**Prompt**:
Print every entry exactly as written and exclude all images.

**Given information**:
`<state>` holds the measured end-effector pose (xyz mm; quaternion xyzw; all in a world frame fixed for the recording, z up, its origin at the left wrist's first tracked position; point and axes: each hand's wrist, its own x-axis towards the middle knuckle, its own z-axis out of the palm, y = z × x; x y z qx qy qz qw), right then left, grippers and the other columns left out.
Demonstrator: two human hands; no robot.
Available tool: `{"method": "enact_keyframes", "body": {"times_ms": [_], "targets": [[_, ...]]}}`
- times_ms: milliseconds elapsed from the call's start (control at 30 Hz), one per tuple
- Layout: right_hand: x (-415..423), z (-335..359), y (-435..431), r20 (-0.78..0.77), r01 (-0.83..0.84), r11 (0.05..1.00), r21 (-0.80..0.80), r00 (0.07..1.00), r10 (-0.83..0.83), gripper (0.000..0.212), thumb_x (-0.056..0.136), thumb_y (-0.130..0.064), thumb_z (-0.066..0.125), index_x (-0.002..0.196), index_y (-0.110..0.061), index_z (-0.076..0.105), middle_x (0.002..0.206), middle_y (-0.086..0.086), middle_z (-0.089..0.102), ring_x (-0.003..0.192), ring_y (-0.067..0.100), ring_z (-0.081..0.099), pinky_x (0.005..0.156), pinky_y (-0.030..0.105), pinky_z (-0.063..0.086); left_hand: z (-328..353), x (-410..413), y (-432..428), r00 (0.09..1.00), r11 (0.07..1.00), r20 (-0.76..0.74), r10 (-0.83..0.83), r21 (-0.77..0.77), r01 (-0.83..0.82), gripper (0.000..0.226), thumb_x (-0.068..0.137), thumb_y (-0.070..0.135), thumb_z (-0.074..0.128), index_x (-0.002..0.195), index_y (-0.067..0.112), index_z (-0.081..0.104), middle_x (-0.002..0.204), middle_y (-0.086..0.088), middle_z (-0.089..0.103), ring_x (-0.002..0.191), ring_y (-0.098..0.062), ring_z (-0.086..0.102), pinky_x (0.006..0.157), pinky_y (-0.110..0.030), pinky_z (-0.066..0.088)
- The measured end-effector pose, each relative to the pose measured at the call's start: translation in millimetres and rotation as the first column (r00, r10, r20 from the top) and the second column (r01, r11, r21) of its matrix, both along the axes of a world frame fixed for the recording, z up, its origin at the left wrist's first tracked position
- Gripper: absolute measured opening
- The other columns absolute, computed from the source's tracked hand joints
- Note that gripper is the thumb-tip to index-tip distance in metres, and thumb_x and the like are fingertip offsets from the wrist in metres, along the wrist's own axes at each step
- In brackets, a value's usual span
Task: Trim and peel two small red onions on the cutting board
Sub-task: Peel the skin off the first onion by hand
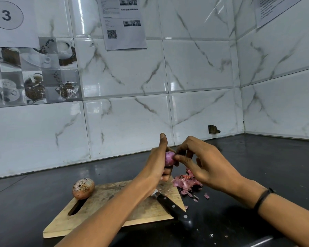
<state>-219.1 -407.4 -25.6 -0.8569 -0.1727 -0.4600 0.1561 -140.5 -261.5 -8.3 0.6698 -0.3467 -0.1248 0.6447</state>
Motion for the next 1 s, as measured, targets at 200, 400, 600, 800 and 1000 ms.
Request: {"method": "enact_keyframes", "body": {"times_ms": [200,400,600,800,1000], "targets": [[-1,-3,5,-0.019,0.04,0.971,-0.234,0.999,-0.045,0.022,0.102,-0.043,0.042,0.108,-0.025,0.052,0.099,-0.015,0.047,0.078,0.012,0.055,0.06,0.043,0.052,1,7,1,0.997,0.997,-0.063,0.052,-0.06,-0.056,0.07,0.1,0.068,0.021,0.073,0.01,0.05,0.054,-0.001,0.026,0.039,-0.01,0.017,0.037,-0.018,0.017],[-7,0,3,-0.027,0.097,0.966,-0.239,0.994,-0.107,0.017,0.097,-0.043,0.05,0.1,-0.028,0.057,0.095,-0.017,0.049,0.071,0.008,0.054,0.058,0.037,0.05,0,8,5,0.992,0.996,-0.127,0.004,-0.083,-0.014,0.075,0.1,0.068,0.022,0.072,0.008,0.056,0.044,0.001,0.029,0.034,-0.008,0.017,0.032,-0.018,0.018],[-4,1,-5,-0.014,0.193,0.98,-0.049,0.981,-0.194,0.024,0.098,-0.049,0.047,0.107,-0.034,0.063,0.096,-0.02,0.066,0.077,0.005,0.063,0.065,0.038,0.056,-1,13,4,0.984,0.995,-0.169,-0.061,-0.092,0.046,0.077,0.097,0.071,0.026,0.066,0.009,0.06,0.069,-0.011,0.043,0.033,-0.009,0.019,0.031,-0.016,0.019],[-6,4,-4,0.064,0.135,0.991,0.006,0.989,-0.135,0.015,0.097,-0.042,0.058,0.107,-0.033,0.064,0.095,-0.021,0.063,0.08,0.006,0.064,0.06,0.028,0.052,1,5,4,0.987,0.995,-0.138,-0.081,-0.061,0.074,0.075,0.099,0.069,0.024,0.068,0.009,0.058,0.057,-0.007,0.056,0.034,-0.009,0.022,0.033,-0.017,0.019],[-8,5,1,0.028,-0.004,1.0,-0.011,1.0,0.004,0.028,0.089,-0.051,0.068,0.107,-0.03,0.062,0.102,-0.019,0.058,0.085,0.011,0.062,0.063,0.015,0.04,1,-4,2,0.997,1.0,-0.076,-0.008,0.018,0.009,0.075,0.097,0.072,0.02,0.076,0.013,0.061,0.043,0.004,0.032,0.038,-0.009,0.018,0.036,-0.019,0.016]]}}
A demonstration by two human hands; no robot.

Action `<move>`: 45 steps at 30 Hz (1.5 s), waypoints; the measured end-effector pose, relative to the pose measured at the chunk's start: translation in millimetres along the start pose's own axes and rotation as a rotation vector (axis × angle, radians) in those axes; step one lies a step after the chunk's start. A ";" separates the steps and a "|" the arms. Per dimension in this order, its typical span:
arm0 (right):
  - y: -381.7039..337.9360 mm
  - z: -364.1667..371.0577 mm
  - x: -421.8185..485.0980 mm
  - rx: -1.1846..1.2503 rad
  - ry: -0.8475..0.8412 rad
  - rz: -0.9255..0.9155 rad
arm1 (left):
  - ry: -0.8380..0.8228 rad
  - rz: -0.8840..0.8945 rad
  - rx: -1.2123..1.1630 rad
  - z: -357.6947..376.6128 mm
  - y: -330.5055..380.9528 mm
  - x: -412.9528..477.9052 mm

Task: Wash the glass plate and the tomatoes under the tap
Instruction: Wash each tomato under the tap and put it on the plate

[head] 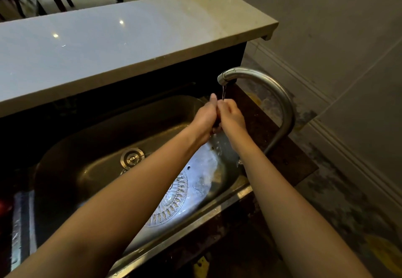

**Solution to the exercise**:
`<state>` holds the measured end-effector pose (xyz mm; quaternion xyzw; all in a world frame fixed for the recording, z up, its origin at the left wrist's first tracked position; point and axes: each hand's wrist, its own x-axis towards the middle knuckle, its own z-axis out of the palm, y = z × x; x y z qx qy qz qw), right then left, grippers and the other columns left out.
Demonstrator: two human hands; no robot.
Available tool: `{"method": "enact_keyframes", "body": {"times_ms": [_], "targets": [[_, ...]]}}`
- times_ms: milliseconds elapsed from the call's start (control at 30 Hz), one per tuple
- Layout: right_hand: x (-415..423), z (-335..359), y (-435..431), r20 (-0.78..0.77), r01 (-0.83..0.84), r11 (0.05..1.00), r21 (-0.80..0.80), r00 (0.07..1.00), r10 (-0.83..0.83), gripper (0.000..0.212), thumb_x (-0.056..0.136), thumb_y (-0.130..0.064), thumb_z (-0.066..0.125), index_x (-0.002..0.196), index_y (-0.110..0.061), index_z (-0.076..0.105), middle_x (0.002..0.206), middle_y (-0.086..0.086), middle_z (-0.089..0.102), ring_x (-0.003..0.192), ring_y (-0.067..0.100), ring_z (-0.081..0.099), pinky_x (0.005..0.156), pinky_y (-0.030..0.105), pinky_z (-0.063..0.086); left_hand: z (-328..353), x (-410..413), y (-432..428), r00 (0.09..1.00), r11 (0.07..1.00), r20 (-0.76..0.74), r10 (-0.83..0.83), r21 (-0.77..0.77), r01 (-0.83..0.82), gripper (0.000..0.226), thumb_x (-0.068..0.137), thumb_y (-0.070..0.135), thumb_z (-0.074..0.128), index_x (-0.002..0.195), index_y (-0.067..0.112), index_z (-0.081..0.104), middle_x (-0.002..0.204), middle_y (-0.086..0.088), middle_z (-0.089..0.103), ring_x (-0.002..0.191), ring_y (-0.098..0.062), ring_z (-0.086..0.102), pinky_x (0.006..0.157), pinky_y (-0.110..0.030), pinky_z (-0.066..0.088)
- The measured end-effector pose, each relative to the pose measured at the call's start: translation in millimetres and rotation as the first column (r00, r10, r20 from the top) and the second column (r01, r11, r21) of its matrix, both along the axes of a world frame fixed for the recording, z up, its origin at the left wrist's first tracked position
- Gripper: absolute measured opening
- The other columns absolute, computed from the source's tracked hand joints
- Note that gripper is the thumb-tip to index-tip distance in metres, and thumb_x and the like are fingertip offsets from the wrist in metres, along the wrist's own axes at each step
- In brackets, a value's usual span
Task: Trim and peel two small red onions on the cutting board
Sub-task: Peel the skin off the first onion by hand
<state>-219.1 -407.4 -25.6 -0.8569 -0.1727 -0.4600 0.1561 -140.5 -261.5 -8.3 0.6698 -0.3467 -0.1248 0.6447</state>
Motion for the next 1 s, as measured, targets at 200, 400, 600, 800 and 1000 ms.
Request: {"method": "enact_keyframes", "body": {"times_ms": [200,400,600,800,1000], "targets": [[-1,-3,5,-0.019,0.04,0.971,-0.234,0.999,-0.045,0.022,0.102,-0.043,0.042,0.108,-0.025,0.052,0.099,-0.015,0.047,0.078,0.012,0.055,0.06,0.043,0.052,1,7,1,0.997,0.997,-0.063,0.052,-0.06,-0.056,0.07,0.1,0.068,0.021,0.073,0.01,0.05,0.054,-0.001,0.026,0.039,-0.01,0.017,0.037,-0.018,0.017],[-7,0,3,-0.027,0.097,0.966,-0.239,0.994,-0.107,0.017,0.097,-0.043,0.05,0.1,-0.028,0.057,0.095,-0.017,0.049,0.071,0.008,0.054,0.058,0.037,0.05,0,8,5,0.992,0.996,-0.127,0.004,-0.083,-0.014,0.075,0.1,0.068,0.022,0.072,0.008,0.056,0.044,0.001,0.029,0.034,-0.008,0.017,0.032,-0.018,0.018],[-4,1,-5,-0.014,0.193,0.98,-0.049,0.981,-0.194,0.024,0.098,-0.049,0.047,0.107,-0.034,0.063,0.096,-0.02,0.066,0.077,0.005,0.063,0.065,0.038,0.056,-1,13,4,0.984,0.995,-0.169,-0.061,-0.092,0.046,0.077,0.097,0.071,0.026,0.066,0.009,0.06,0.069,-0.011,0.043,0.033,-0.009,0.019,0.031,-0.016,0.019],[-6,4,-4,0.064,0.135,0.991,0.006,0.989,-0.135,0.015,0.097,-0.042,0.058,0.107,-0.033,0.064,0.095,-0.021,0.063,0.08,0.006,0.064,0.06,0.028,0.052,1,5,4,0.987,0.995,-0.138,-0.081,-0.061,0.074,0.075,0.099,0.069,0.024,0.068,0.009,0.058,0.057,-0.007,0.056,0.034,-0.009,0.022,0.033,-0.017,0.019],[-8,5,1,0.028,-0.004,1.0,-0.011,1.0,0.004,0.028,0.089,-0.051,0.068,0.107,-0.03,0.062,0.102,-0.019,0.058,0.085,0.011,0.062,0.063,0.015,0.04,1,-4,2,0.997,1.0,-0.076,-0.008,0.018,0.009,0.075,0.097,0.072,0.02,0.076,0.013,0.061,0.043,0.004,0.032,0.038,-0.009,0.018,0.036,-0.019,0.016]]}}
A demonstration by two human hands; no robot.

Action `<move>`: 45 steps at 30 Hz (1.5 s), waypoints; the measured end-effector pose, relative to the pose measured at the chunk's start: translation in millimetres along the start pose's own axes and rotation as a rotation vector (axis × angle, radians) in those axes; step one lies a step after the chunk's start. A ";" separates the steps and a "|" the arms. Per dimension in this order, its typical span:
arm0 (right):
  - y: -381.7039..337.9360 mm
  - z: -364.1667..371.0577 mm
  - x: -421.8185..485.0980 mm
  - rx: -1.1846..1.2503 rad
  - ry: -0.8475..0.8412 rad
  - rz: -0.9255..0.9155 rad
arm1 (left):
  - ry: -0.8380..0.8228 rad
  - rz: -0.8840..0.8945 rad
  - rx: -1.2123..1.1630 rad
  - z: -357.6947..376.6128 mm
  - y: -330.5055..380.9528 mm
  - x: -412.9528..477.9052 mm

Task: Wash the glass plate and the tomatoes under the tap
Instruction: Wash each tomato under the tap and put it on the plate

[head] 

That was the complete answer.